EXERCISE REQUIREMENTS —
Below is some data. Retype exactly the lines starting at the one with "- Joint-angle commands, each" and ending at the one with "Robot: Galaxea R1".
BEGIN INFORMATION PROVIDED
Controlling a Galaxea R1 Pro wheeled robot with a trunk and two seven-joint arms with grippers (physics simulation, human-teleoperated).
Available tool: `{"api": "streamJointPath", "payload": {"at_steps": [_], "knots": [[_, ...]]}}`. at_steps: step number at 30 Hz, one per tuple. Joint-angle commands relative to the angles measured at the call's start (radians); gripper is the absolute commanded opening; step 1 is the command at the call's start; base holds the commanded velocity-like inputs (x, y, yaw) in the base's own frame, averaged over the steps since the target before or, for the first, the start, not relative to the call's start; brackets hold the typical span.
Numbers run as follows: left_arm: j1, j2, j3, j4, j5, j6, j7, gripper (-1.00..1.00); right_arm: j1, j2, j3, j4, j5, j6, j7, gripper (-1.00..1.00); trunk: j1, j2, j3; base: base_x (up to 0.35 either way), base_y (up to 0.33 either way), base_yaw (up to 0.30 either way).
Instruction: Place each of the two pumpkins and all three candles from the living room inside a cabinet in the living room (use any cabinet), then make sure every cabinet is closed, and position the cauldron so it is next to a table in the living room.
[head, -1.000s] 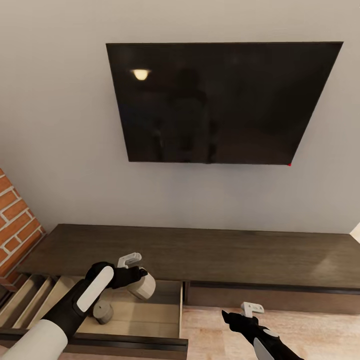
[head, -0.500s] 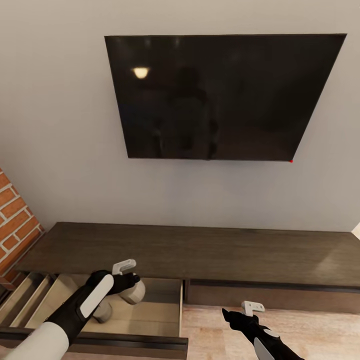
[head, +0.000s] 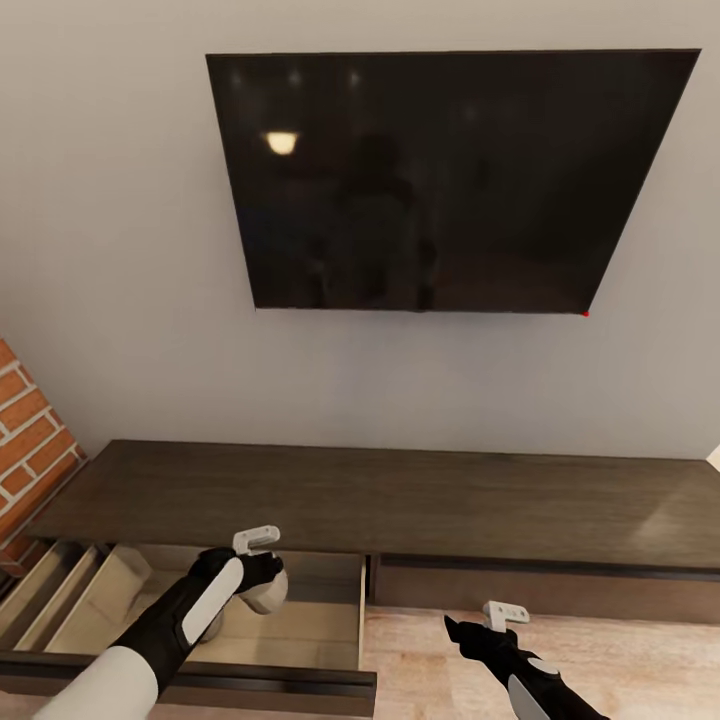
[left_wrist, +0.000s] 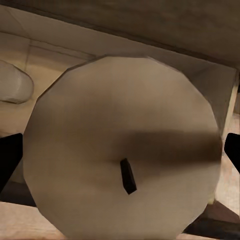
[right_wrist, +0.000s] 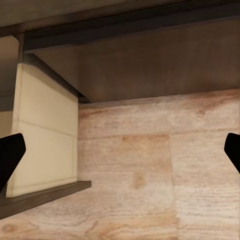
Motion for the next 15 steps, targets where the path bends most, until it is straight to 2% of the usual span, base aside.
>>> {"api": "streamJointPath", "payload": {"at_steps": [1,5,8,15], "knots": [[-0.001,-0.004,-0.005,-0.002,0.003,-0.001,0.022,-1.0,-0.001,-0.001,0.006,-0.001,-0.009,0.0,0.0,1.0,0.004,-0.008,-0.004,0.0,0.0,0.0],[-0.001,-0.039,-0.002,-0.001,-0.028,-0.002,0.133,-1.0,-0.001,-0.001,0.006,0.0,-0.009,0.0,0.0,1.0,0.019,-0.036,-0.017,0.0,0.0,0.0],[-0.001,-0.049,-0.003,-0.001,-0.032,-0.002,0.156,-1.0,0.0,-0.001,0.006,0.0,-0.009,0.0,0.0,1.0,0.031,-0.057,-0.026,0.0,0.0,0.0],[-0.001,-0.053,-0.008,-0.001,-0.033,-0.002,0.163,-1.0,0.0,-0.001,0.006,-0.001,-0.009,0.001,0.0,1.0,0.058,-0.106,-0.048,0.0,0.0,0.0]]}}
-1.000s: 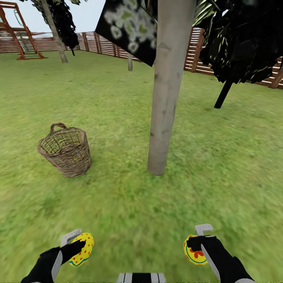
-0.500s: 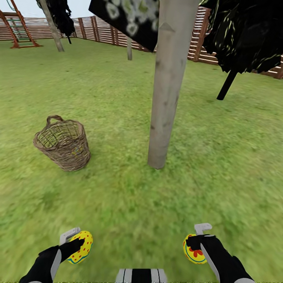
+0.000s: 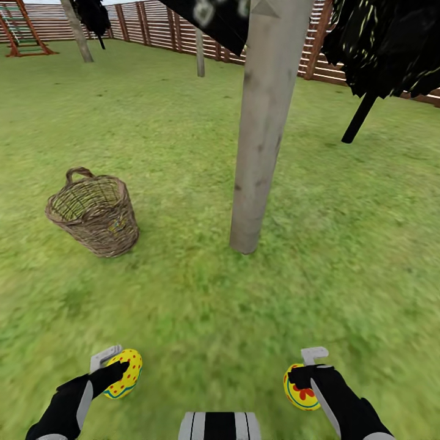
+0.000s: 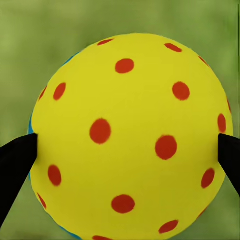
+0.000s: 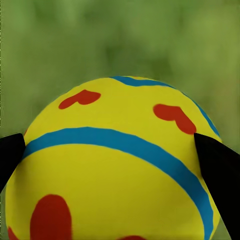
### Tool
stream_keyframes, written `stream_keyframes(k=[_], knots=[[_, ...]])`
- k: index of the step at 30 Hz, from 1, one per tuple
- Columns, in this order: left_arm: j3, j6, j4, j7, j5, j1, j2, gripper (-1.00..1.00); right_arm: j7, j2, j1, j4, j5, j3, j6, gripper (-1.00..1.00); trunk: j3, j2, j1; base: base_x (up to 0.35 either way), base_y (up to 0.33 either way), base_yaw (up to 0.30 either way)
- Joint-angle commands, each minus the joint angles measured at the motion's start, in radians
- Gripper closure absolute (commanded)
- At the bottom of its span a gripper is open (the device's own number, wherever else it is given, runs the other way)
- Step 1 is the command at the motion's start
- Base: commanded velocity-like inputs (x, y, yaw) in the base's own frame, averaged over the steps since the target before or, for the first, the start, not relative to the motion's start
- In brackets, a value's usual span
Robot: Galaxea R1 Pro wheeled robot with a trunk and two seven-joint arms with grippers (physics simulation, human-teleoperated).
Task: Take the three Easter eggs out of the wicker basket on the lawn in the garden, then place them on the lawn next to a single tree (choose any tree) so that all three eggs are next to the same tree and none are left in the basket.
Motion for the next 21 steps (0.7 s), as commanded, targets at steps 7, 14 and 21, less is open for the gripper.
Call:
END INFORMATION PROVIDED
RESPONSE AREA —
- Joint-angle commands, each minus the joint angles measured at the motion's start, in radians
- Gripper closure absolute (commanded)
- At the bottom of its span a gripper is open (the device's own number, wherever else it is given, runs the other way)
- Step 1 is the command at the motion's start
- Base: commanded velocity-like inputs (x, y, yaw) in the base's own frame, averaged over the steps since the target before or, for the first, the start, not relative to the motion's start
- In brackets, a value's usual span
Robot: Galaxea R1 Pro wheeled robot with a trunk and two seven-joint arms with grippers (physics simulation, human-teleoperated).

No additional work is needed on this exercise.